▶ DESCRIPTION OF THE TASK:
For the word "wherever", work out how many lines in the records below contain it and state that count alone.
*** Opening SUPPLIED INFORMATION ***
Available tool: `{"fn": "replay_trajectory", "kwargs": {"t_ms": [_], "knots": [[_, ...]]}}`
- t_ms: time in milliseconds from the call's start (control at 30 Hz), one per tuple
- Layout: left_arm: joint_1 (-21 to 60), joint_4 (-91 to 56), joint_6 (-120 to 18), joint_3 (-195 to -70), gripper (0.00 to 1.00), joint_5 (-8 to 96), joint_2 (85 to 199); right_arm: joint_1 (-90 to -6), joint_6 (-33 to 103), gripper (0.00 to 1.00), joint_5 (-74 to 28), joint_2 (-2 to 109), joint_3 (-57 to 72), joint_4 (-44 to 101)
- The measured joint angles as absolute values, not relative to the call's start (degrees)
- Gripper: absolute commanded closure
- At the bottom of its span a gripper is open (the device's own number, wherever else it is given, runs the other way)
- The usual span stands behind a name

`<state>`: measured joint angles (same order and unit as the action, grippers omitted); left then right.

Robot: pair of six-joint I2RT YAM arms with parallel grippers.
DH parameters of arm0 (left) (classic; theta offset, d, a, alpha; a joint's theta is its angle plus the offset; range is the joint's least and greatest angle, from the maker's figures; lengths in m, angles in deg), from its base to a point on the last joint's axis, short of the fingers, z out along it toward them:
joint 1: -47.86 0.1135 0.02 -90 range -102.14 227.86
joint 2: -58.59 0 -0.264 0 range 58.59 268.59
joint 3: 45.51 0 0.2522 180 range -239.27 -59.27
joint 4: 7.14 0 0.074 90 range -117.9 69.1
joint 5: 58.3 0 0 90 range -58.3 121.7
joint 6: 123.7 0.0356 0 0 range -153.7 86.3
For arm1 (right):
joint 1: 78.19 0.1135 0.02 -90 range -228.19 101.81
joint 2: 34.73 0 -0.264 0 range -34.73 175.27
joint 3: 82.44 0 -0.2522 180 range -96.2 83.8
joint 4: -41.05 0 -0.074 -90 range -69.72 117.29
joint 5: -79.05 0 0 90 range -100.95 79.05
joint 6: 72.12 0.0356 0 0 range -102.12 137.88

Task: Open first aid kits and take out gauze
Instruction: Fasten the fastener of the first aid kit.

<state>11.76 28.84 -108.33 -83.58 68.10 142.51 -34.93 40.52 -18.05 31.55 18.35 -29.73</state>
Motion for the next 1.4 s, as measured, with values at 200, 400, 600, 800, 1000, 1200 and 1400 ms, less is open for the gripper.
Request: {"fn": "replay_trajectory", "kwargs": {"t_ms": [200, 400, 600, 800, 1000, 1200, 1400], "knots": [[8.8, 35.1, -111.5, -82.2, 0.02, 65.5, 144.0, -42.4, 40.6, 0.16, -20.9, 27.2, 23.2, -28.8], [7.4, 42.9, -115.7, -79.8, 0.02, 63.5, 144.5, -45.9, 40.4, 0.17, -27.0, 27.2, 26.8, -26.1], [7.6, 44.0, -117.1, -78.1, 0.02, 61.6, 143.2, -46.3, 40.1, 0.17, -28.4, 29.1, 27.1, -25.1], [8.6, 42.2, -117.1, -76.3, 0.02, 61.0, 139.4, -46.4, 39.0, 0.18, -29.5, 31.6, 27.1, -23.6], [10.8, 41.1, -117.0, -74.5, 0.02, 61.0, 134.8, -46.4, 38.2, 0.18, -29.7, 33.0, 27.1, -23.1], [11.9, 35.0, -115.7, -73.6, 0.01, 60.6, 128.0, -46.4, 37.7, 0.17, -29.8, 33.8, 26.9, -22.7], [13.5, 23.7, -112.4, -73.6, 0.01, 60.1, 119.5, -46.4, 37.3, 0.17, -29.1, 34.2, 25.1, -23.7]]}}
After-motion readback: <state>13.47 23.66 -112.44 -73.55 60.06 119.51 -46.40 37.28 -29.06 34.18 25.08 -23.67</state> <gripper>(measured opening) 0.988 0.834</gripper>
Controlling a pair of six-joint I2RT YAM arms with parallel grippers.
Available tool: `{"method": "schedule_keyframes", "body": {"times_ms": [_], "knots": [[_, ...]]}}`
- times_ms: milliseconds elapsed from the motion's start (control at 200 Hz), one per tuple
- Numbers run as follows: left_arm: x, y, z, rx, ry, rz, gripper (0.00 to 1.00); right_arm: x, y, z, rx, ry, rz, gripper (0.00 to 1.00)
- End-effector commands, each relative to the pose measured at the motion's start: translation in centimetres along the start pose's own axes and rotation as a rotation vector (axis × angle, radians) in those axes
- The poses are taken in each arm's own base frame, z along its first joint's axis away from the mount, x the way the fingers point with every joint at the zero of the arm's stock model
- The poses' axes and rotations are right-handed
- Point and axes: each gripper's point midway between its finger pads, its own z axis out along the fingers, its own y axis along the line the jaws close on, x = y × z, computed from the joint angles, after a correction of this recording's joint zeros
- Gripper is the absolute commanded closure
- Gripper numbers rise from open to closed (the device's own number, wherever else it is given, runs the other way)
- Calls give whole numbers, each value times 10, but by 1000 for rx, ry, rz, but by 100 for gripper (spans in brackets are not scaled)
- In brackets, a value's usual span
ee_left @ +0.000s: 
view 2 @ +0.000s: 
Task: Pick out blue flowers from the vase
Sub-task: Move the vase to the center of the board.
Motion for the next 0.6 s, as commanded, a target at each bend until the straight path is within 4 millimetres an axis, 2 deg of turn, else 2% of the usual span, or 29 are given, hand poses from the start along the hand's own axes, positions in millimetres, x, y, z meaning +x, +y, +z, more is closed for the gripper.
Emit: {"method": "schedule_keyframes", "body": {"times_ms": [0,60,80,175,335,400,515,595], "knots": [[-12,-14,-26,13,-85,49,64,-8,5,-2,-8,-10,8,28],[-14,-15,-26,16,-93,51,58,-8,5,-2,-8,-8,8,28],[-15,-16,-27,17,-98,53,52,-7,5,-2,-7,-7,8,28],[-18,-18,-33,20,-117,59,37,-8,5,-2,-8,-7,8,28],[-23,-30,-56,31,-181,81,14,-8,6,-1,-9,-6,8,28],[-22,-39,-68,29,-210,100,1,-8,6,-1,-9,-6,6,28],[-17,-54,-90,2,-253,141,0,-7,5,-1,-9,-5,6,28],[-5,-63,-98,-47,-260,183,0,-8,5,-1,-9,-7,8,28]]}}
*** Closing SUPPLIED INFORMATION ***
▶ TASK SOLUTION:
2